**Task item**. Every line holding the word "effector" should be copied from the material.

**Dataset excerpt**.
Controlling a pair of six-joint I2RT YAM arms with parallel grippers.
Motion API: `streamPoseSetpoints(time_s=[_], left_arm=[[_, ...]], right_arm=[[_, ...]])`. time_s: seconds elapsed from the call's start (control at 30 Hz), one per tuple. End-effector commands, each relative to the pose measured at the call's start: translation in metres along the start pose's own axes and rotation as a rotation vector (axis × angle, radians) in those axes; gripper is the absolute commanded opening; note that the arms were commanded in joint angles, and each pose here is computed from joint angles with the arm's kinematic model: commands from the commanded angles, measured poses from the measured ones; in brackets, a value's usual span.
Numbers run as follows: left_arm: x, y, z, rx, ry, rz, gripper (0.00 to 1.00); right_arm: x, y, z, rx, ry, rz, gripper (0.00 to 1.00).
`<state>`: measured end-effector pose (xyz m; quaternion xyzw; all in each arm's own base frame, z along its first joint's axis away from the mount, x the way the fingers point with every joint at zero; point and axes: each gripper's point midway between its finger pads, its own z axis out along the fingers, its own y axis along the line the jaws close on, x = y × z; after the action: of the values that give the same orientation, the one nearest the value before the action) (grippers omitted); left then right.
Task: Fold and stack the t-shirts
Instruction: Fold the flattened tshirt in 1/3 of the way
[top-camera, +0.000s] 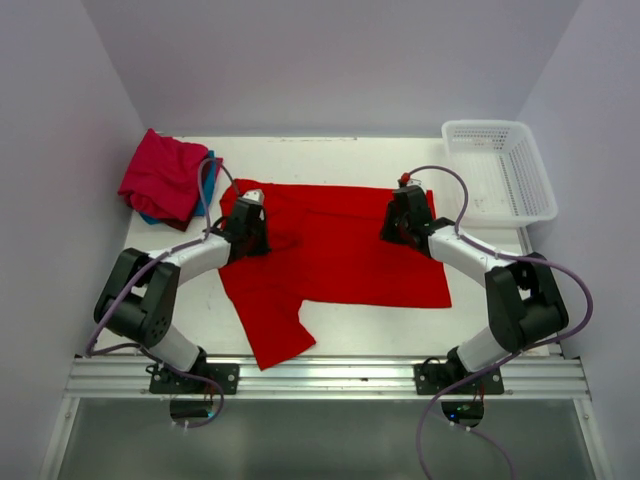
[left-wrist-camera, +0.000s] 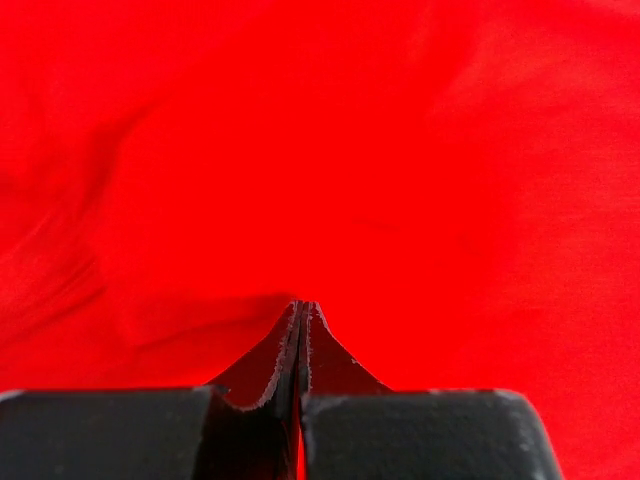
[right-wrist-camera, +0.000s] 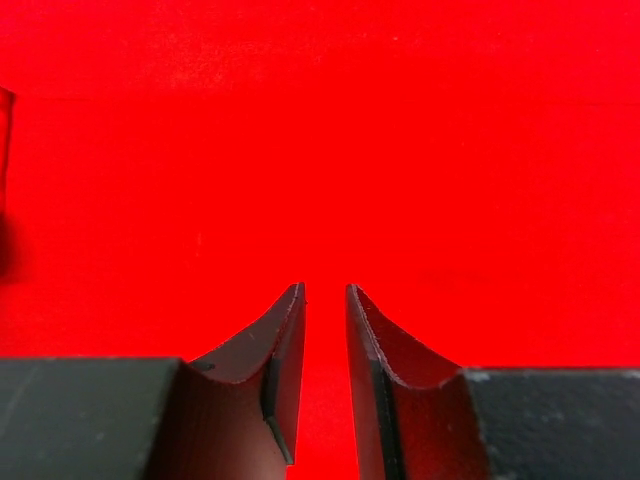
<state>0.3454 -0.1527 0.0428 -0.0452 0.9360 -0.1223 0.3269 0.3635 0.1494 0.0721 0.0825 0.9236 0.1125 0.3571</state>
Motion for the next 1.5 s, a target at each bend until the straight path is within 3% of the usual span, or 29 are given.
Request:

**Answer**.
Motion API: `streamPoseSetpoints(time_s=[_], left_arm=[[_, ...]], right_arm=[[_, ...]])`. time_s: seconds elapsed from the call's start (control at 30 Hz), one per tuple. End-effector commands, each relative to the pose measured at the call's start: translation in metres along the start pose's own axes and rotation as a rotation vector (axis × angle, radians) in those axes; gripper is the absolute commanded opening; note that the arms were commanded in joint angles, and each pose here is computed from joint angles with the arm's kinematic model: commands from the commanded angles, measured poses from the measured ones; in brackets, a value's usual span.
`<state>`: measured end-effector pose (xyz m; quaternion xyzw; all in each arm's own base frame, z along its first joint's axis away from the mount, x the way the fingers point with every joint at zero; point and axes: each gripper's point midway between its finger pads, its own z axis out along the fingers, its own y axis along the line the jaws close on, x = y × z; after the action: of the values that give the same orientation, the one nearest the value before the action) (grippers omitted); left then right.

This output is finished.